(Stored data entries)
.....

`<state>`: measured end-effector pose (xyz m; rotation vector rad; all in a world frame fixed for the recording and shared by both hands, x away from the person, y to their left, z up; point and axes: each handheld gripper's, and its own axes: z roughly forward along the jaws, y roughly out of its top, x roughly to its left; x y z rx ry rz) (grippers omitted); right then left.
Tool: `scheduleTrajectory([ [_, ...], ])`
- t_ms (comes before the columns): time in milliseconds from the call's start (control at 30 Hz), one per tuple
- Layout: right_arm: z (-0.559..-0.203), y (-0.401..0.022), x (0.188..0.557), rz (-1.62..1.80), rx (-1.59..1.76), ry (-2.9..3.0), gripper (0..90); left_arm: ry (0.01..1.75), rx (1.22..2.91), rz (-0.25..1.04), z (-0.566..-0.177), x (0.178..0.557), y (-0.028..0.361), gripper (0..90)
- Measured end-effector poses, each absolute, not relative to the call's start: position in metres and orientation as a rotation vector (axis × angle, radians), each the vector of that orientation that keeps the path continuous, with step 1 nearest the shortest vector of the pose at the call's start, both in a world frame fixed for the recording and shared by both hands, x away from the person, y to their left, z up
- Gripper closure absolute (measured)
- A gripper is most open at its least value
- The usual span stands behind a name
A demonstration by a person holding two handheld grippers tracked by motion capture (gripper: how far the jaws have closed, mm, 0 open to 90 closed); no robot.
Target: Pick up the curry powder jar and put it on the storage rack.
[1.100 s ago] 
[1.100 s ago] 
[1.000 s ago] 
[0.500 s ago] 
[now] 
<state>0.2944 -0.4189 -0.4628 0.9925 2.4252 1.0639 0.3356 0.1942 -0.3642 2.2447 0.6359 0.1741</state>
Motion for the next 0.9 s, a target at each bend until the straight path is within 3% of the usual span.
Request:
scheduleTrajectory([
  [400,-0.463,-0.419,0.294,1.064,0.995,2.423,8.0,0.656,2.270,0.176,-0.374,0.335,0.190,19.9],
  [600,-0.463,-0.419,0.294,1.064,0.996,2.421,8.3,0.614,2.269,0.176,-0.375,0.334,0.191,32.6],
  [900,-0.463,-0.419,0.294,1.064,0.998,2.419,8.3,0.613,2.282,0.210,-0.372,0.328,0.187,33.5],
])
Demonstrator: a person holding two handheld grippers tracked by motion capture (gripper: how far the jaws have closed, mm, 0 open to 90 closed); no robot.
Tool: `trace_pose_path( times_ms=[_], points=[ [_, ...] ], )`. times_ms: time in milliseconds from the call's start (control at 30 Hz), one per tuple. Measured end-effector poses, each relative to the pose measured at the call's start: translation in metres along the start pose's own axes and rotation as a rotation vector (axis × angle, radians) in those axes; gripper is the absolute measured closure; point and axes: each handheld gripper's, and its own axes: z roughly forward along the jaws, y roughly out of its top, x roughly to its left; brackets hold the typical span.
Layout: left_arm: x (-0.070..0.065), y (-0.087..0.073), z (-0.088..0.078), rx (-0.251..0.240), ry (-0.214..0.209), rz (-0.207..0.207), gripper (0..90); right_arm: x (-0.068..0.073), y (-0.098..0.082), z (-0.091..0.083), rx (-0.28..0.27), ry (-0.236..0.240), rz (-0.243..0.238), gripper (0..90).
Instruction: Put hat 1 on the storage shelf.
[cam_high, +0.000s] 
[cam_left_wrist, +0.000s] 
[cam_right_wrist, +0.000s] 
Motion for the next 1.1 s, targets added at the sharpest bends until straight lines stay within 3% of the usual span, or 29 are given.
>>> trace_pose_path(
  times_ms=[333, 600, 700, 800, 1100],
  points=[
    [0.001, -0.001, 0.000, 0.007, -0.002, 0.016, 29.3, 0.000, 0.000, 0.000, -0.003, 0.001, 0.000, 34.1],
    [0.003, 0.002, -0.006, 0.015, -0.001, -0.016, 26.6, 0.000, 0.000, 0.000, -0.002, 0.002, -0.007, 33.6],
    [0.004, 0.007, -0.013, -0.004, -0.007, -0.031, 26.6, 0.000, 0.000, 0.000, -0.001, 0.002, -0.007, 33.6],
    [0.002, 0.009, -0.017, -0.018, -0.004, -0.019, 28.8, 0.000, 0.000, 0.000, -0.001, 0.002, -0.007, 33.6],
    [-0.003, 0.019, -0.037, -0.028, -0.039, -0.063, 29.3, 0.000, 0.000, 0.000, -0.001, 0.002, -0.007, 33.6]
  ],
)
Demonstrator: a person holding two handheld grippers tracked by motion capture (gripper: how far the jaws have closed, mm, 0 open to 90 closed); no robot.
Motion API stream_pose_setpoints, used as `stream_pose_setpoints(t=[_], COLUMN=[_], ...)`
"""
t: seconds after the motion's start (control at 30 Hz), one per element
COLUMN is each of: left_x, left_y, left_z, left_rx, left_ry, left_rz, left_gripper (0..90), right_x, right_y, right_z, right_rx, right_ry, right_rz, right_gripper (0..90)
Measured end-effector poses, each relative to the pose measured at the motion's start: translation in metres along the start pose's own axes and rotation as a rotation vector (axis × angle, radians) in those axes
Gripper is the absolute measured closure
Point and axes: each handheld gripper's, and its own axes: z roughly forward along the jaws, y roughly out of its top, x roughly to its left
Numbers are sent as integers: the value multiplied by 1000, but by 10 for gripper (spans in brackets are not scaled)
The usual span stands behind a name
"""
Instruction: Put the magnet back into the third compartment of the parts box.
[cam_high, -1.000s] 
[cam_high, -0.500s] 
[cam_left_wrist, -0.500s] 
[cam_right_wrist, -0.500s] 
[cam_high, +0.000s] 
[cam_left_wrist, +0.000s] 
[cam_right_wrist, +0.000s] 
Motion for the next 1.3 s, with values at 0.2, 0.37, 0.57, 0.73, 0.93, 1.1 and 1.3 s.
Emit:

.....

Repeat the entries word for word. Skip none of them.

`<state>`: measured end-effector pose (xyz m; rotation vector rad; all in a world frame fixed for the recording and shared by both hands, x away from the person, y to their left, z up; point and axes: each handheld gripper's, and its own axes: z roughly forward along the jaws, y roughly out of its top, x roughly to its left; x y z rx ry rz) (grippers omitted); right then left.
Tool: `scheduleTrajectory([ [_, ...], ])`
- t_ms (comes before the columns): time in milliseconds from the call's start (control at 30 Hz), one per tuple
- Layout: right_arm: z (-0.559..-0.203), y (-0.401..0.022), x (0.188..0.557), rz (-1.62..1.80), rx (-1.59..1.76), ry (-2.9..3.0), gripper (0..90); left_arm: ry (0.01..1.75), rx (1.22..2.91), rz (-0.25..1.04), z (-0.566..-0.177), x (0.178..0.557), y (-0.028..0.361), gripper (0..90)
- Measured end-effector poses, each absolute, not relative to the call's start: position in metres and orientation as a rotation vector (axis × angle, radians), each the vector of that orientation that keeps the path continuous, with step 1 nearest the shortest vector of the pose at the call's start, both in a world frame fixed for the recording and shared by both hands, x away from the person, y to their left, z up
- Gripper closure absolute (measured)
- A gripper is most open at its least value
- The usual span stands behind a name
A demonstration by a person holding two handheld grippers tracked by motion capture (gripper: how far the jaws have closed, mm, 0 open to 90 closed); no robot.
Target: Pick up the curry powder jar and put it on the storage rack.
[1.100 s ago] 
[1.100 s ago] 
[1.000 s ago] 
[0.500 s ago] 
[now] 
<state>0.2944 -0.4189 -0.4628 0.9925 2.4252 1.0639 0.3356 0.1942 -0.3642 2.2447 0.6359 0.1741</state>
Motion for the next 0.9 s, a target at each bend until the straight path is within 3% of the usual span.
Request:
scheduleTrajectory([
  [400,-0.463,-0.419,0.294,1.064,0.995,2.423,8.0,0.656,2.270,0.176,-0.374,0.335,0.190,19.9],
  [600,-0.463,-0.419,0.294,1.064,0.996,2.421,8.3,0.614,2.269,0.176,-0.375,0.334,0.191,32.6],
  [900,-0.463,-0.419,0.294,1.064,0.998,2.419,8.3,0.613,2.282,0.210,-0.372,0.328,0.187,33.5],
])
Demonstrator: a person holding two handheld grippers tracked by motion capture (gripper: how far the jaws have closed, mm, 0 open to 90 closed); no robot.
Tool: `trace_pose_path( times_ms=[_], points=[ [_, ...] ], )`. times_ms: time in milliseconds from the call's start (control at 30 Hz), one per tuple. Measured end-effector poses, each relative to the pose measured at the call's start: translation in metres along the start pose's own axes and rotation as a rotation vector (axis × angle, radians) in those axes; gripper is the absolute measured closure; point and axes: each handheld gripper's, and its own axes: z roughly forward along the jaws, y roughly out of its top, x roughly to its left; brackets hold the typical span.
Layout: left_arm: x (-0.070..0.065), y (-0.087..0.073), z (-0.088..0.078), rx (-0.251..0.240), ry (-0.214..0.209), rz (-0.207..0.207), gripper (0..90); right_arm: x (-0.068..0.073), y (-0.098..0.082), z (-0.091..0.083), rx (-0.28..0.27), ry (-0.236..0.240), rz (-0.243..0.238), gripper (0..90).
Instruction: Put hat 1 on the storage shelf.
[cam_high, +0.000s] 
[cam_left_wrist, +0.000s] 
[cam_right_wrist, +0.000s] 
Motion for the next 1.1 s, targets added at the sharpest bends until straight lines stay within 3% of the usual span, or 29 are given.
>>> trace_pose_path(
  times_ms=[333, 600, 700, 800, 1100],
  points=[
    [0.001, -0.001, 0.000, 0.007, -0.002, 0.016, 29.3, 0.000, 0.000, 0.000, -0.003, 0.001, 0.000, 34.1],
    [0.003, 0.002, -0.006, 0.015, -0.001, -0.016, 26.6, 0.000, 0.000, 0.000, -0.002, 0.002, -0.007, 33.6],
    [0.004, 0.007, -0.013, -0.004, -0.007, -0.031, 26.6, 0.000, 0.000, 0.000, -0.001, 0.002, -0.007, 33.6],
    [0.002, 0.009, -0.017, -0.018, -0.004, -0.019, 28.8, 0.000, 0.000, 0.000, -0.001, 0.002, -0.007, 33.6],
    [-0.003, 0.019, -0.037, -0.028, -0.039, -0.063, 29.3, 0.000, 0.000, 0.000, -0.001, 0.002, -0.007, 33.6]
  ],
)
Demonstrator: a person holding two handheld grippers tracked by motion capture (gripper: how far the jaws have closed, mm, 0 open to 90 closed); no robot.
Motion API stream_pose_setpoints, used as `stream_pose_setpoints(t=[_], COLUMN=[_], ...)`
"""
t: seconds after the motion's start (control at 30 Hz), one per element
COLUMN is each of: left_x, left_y, left_z, left_rx, left_ry, left_rz, left_gripper (0..90), right_x, right_y, right_z, right_rx, right_ry, right_rz, right_gripper (0..90)
Measured end-effector poses, each relative to the pose measured at the motion's start: translation in metres along the start pose's own axes and rotation as a rotation vector (axis × angle, radians) in those axes
Gripper is the absolute measured closure
Point and axes: each handheld gripper's, and its own axes: z roughly forward along the jaws, y roughly out of its top, x roughly to its left
Numbers are sent as integers: the value multiplied by 1000, but by 10 for gripper (spans in brackets are not scaled)
The usual span stands behind a name
"""
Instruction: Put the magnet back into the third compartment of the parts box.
[cam_high, -1.000s] 
[cam_high, -0.500s] 
[cam_left_wrist, -0.500s] 
[cam_right_wrist, -0.500s] 
[cam_high, +0.000s] 
[cam_left_wrist, +0.000s] 
[cam_right_wrist, +0.000s] 
Motion for the next 1.3 s, with values at 0.2, 0.37, 0.57, 0.73, 0.93, 1.1 and 1.3 s.
Emit:

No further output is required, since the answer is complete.